Am Fam Physician. 2005;72(5):805-807
Clinical Scenario
A 63-year-old woman has poor control of her type 2 diabetes with oral medications alone. You decide to discuss insulin therapy with her.
Clinical Question
Are short-acting insulin analogues (lispro, aspart) better than regular insulin for controlling blood sugar levels, reducing A1C levels, and preventing long-term complications of diabetes?
Evidence-Based Answer
For patients with type 2 diabetes, regular insulin and short-acting insulin analogues are equally effective in the treatment of diabetes and in lowering A1C levels.

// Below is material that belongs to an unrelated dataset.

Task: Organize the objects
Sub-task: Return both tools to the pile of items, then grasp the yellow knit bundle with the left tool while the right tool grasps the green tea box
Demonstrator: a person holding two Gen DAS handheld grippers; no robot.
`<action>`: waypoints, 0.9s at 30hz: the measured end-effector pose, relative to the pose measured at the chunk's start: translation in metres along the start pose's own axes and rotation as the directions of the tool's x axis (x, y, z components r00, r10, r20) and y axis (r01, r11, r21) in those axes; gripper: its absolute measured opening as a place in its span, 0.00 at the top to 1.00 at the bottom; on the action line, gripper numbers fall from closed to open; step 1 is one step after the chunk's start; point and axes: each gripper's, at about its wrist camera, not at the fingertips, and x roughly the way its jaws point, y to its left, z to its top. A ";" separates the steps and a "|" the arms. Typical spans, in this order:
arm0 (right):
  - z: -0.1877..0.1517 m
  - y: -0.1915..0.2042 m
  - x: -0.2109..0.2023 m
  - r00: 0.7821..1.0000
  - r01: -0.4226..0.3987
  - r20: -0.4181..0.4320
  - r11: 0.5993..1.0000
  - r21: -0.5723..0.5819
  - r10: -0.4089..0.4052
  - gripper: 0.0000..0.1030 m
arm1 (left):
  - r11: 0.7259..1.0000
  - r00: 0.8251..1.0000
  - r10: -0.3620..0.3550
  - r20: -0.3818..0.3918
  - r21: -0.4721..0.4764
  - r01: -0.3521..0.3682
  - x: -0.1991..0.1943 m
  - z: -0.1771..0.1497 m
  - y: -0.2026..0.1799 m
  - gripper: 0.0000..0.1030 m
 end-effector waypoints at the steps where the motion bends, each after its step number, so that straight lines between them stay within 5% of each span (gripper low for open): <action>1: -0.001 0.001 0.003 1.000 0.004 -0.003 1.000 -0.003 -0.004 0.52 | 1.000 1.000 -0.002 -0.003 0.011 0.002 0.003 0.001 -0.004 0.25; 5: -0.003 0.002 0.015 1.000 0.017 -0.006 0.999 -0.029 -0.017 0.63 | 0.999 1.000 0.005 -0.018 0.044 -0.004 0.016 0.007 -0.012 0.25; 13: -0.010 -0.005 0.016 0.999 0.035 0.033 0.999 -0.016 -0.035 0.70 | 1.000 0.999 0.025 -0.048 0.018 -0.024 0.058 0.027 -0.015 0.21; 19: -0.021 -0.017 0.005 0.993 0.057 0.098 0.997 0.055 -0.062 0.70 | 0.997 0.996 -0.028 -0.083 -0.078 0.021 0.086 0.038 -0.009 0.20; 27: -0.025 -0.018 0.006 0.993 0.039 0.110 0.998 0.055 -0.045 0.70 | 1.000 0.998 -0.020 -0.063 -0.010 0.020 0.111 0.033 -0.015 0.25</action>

For patients with type 1 diabetes, short-acting analogues produce a slightly greater reduction of A1C levels than regular insulin. Regular insulin and short-acting insulin cause hypoglycemia at similar rates. No studies have compared the effects of regular insulin and insulin analogues on the long-term complications of diabetes.1
Practice Pointers
Six to 7 million people use insulin or insulin analogues2 in the United States. Patients with type 2 diabetes who maintain tight glucose control have fewer microvascular complications.3 There are many options for the management of insulin in patients with type 1 or type 2 diabetes mellitus. Insulin therapy consists of prandial (bolus) insulin, basal insulin, and correction-dose insulin.4 There are four main types of insulin used for glycemic control: immediate-acting, rapid-acting, intermediate-acting, and long-acting (see accompanying table). Immediate- and rapid-acting insulins are used as bolus insulins; intermediate- and long-acting insulins are used as basal insulins.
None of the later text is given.